— Перестань, пожалуйста, — сказала она, и ее слова прозвучали так, словно она смеялась, — дело вовсе не в квартире. Неужели ты действительно думаешь, что дело в этом?
Я приподнялся, пытаясь заглянуть ей в лицо. Мне пришлось отпустить ее руку, и я увидел бледное лицо, увидел узкую белую полоску пробора, которая так часто давала мне забвение; и когда на фронтоне многоэтажного дома вспыхнула надпись, ясно различил ее лицо, залитое зеленым светом: она действительно улыбалась. Я снова лег на бок, и теперь она сама нашла мою руку и крепко сжала ее.
— Ты, правда, считаешь, что не в этом дело?
— Нет, — сказала она очень решительно, — нет, нет. Будь искренен, Фред. Если я вдруг приду к тебе и скажу, что у меня есть квартира, ты испугаешься, или обрадуешься?
— Обрадуюсь, — ответил я сразу.
— Ты обрадуешься за нас?
— Нет, обрадуюсь потому, что смогу вернуться к вам. И как ты только можешь думать…
Стало совсем темно. Мы опять лежали спиной друг к другу, и я время от времени поворачивался, чтобы взглянуть, не легла ли Кэте ко мне лицом, но она почти полчаса лежала, уставившись в окно, и не произносила ни слова, и когда я поворачивался, то видел, как вспыхивала надпись на фронтоне многоэтажного дома: ДОВЕРЯЙ СВОЕМУ АПТЕКАРЮ!
С вокзала к нам доносилось приветливое бормотанье диктора, из бара — шум танцующих, и Кэте молчала. Мне было трудно заговорить снова, но вдруг я произнес:
— Может, ты съешь еще?
— Да, — сказала она, — дай мне, пожалуйста, тарелку и включи свет.
Я встал, включил свет и снова лег спиной к ней; я слышал, как она ела огурец и фрикадельку. Я подал ей кружку пива, она сказала «спасибо», и я услышал, как она пила. Я повернулся на спину и положил руку на ее плечо.
— Это действительно невыносимо, Фред, — сказала она тихо; и я был рад, что она опять заговорила. — Я тебя хорошо понимаю, может быть, даже слишком хорошо. Мне знакомы чувства, которые ты испытываешь, и я знаю, как иногда приятно бывает вываляться в грязи. Мне это чувство знакомо, и, может быть, лучше, если бы у тебя была жена, которая ни за что не поймет этого. Но ты забываешь о детях, — ведь у нас есть дети, и они растут, и наша жизнь стала для меня невыносима из-за детей. Ты знаешь, как все было, когда мы оба начали пить. Ты ведь сам просил меня перестать.

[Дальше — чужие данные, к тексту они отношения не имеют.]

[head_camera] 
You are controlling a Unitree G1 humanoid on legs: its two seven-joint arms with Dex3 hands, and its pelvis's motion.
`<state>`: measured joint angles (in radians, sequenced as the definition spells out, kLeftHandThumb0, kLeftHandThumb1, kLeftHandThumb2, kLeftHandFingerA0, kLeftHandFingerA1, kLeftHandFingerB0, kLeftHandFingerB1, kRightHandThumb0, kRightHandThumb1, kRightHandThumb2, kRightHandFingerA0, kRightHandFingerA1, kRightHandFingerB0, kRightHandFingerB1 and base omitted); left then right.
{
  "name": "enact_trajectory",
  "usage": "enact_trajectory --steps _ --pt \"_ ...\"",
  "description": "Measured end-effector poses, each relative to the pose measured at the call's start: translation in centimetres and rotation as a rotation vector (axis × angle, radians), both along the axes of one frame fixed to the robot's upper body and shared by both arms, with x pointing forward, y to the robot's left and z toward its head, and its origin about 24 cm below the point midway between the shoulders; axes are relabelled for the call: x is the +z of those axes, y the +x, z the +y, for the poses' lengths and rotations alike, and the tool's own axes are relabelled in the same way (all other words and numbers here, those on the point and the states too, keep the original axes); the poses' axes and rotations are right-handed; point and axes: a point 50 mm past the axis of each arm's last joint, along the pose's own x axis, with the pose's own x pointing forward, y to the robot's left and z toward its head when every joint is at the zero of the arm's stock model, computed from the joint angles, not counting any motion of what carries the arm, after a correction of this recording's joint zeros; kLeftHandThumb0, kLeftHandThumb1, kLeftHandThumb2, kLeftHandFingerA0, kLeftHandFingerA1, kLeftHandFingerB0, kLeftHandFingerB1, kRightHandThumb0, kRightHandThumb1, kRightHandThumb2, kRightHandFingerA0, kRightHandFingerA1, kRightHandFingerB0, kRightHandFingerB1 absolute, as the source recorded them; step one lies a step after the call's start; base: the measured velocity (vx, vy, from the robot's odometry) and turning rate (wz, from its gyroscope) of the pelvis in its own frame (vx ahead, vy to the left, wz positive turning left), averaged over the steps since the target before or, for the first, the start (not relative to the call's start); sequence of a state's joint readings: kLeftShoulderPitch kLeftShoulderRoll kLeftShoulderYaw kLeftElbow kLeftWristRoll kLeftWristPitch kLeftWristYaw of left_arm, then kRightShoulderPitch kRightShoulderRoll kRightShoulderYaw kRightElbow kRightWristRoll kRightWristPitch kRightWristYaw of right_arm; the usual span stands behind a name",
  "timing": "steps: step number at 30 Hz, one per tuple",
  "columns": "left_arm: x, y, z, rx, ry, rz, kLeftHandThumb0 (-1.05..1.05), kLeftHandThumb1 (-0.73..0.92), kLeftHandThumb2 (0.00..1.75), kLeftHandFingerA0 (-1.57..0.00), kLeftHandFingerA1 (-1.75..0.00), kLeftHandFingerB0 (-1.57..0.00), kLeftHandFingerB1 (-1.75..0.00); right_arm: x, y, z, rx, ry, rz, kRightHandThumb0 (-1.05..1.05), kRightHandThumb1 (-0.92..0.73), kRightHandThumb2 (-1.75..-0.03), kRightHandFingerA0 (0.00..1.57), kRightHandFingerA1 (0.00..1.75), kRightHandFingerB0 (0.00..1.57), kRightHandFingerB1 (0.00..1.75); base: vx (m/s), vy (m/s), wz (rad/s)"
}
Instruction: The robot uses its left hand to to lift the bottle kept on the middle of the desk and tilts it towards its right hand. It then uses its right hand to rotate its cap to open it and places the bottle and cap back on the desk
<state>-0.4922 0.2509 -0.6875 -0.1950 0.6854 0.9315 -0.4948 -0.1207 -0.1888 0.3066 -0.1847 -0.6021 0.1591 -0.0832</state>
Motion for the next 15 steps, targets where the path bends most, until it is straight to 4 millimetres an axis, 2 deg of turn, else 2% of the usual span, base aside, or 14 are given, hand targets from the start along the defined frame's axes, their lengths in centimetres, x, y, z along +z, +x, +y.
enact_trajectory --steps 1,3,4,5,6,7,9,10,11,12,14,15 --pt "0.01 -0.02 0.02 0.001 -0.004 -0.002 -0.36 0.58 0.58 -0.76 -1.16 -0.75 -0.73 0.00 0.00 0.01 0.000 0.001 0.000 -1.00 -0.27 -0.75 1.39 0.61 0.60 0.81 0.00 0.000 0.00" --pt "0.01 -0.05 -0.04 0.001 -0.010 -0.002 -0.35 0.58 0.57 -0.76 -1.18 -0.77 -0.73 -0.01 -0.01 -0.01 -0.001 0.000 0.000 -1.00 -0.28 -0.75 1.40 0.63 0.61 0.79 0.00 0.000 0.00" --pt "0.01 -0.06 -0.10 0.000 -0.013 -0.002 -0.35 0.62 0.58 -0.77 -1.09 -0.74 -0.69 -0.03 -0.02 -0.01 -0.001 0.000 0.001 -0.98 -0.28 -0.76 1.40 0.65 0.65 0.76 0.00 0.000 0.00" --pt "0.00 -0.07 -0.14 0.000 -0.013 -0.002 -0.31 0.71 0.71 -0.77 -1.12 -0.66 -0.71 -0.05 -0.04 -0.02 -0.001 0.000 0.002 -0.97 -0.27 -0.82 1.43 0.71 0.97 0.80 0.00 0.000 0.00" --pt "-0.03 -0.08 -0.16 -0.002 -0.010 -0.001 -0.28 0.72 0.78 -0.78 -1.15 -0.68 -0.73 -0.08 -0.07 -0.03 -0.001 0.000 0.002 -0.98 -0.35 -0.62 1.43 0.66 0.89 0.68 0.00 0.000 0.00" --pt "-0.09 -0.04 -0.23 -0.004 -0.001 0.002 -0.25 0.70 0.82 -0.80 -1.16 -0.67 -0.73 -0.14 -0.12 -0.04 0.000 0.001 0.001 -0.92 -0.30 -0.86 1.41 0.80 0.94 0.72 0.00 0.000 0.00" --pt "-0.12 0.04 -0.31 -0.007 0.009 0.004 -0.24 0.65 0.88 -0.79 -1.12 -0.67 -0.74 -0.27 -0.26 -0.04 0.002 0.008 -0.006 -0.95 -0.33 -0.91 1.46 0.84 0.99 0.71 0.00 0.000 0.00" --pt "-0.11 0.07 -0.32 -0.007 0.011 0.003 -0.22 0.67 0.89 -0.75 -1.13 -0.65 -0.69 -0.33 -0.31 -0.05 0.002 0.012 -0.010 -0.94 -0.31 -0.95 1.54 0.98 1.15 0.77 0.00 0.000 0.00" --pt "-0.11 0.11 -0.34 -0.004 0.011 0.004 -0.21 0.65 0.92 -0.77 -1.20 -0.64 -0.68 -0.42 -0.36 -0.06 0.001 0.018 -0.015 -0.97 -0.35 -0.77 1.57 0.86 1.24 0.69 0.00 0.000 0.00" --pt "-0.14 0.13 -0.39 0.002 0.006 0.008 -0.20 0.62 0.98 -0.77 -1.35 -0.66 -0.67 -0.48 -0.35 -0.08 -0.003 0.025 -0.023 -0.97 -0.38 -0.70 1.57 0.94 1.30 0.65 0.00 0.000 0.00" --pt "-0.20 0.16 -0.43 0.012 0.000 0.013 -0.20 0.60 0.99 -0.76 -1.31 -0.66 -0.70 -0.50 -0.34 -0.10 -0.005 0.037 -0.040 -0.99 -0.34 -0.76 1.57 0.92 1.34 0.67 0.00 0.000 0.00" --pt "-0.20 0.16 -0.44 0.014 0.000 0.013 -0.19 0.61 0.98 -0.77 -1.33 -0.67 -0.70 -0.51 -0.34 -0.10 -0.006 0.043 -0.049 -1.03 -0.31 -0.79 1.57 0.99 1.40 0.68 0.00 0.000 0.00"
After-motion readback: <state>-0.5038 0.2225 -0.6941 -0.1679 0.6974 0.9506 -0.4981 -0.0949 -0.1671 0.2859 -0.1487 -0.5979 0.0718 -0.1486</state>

— Да, это было действительно ужасно, когда мы возвращались домой и дети узнавали обо всем по запаху. В том, что ты начала пить, виноват я.
— Меня не интересует сейчас, кто в чем виноват. — Она поставила обратно тарелку и отпила глоток пива. — Я не знаю и никогда не буду знать, Фред, в чем ты виноват и в чем не виноват. Не хочу обижать тебя, Фред, но я тебе завидую.
— Ты мне завидуешь?
— Да, я тебе завидую, потому что не ты — беременный. В любую минуту ты можешь удрать, и я бы поняла тебя. Ты гуляешь, часами ходишь по кладбищам и упиваешься допьяна своей тоской, если у тебя нет денег, чтобы напиться по-настоящему. Ты упиваешься своей скорбью, оттого что ты не с нами. Я знаю, ты любишь детей и меня тоже, ты очень любишь нас. Но ты никогда не задумываешься над тем, что наша жизнь, такая для тебя невыносимая, от которой ты бежишь из дому, медленно убивает нас, потому что ты не с нами. И никогда ты не подумал о том, что молитва — это единственное, что еще может помочь. Ты ведь никогда не молишься, правда?
— Очень редко, — сказал я, — я не могу молиться.
— Оно и видно, Фред. Ты постарел, ты выглядишь совсем старым, несчастным старым холостяком. Это еще не значит быть женатым, если ты время от времени спишь со своей женой. Во время войны ты как-то сказал, что согласился бы лучше жить со мной в грязном подвале, чем быть солдатом. Когда ты это писал, ты уже не был юношей, тебе было тридцать шесть лет. Иногда все же я думаю, что война тебя сломила. Раньше ты был другим.
Я очень устал, и меня огорчало все, что она говорила, ибо я знал: она права. Я хотел спросить, любит ли она меня еще, но побоялся, что это прозвучит глупо. Раньше я никогда не боялся, что какое-то слово может прозвучать глупо, я говорил ей все, что приходило в голову. Но теперь я так и не спросил, любит ли она меня еще.